- **Exercise brief**
Where the string "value" appears in a line of the material below, copy that line.

- **Given material**
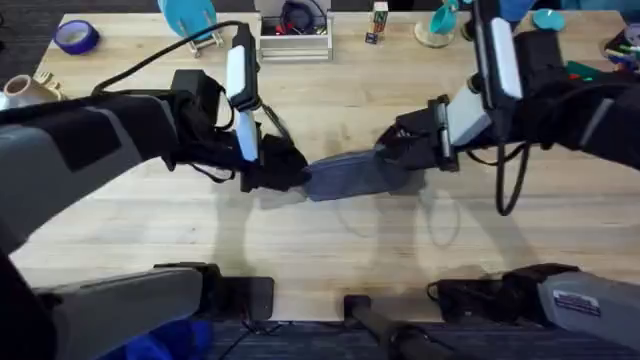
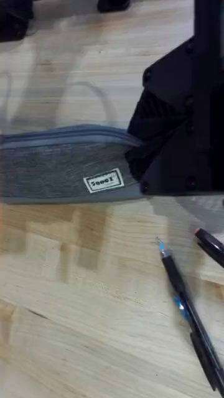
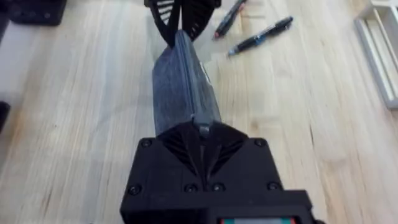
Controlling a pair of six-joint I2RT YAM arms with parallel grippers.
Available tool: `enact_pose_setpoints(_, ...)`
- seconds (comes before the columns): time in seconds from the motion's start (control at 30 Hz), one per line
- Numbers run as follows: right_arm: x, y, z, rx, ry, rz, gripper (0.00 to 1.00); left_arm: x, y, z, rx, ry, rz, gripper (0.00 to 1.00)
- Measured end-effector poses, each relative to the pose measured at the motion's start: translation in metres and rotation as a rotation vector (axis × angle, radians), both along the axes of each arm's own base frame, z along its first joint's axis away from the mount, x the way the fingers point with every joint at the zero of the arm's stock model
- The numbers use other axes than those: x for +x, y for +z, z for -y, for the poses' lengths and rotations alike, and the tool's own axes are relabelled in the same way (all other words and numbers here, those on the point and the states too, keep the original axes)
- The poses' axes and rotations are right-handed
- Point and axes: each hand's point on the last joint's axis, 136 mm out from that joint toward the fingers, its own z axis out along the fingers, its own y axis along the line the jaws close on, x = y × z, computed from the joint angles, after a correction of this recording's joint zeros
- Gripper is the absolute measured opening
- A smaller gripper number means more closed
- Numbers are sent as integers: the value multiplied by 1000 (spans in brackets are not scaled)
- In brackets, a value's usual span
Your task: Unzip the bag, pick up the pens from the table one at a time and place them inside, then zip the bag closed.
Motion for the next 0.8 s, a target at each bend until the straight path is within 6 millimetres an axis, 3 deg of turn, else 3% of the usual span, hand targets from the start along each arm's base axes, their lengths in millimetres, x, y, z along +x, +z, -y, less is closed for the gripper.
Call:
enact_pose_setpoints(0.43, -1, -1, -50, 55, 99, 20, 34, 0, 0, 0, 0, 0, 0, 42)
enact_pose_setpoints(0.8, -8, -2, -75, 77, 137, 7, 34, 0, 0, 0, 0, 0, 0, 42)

- **Answer to this task**
- Numbers are sent as integers: the value multiplied by 1000 (spans in brackets are not scaled)
- In brackets, a value's usual span

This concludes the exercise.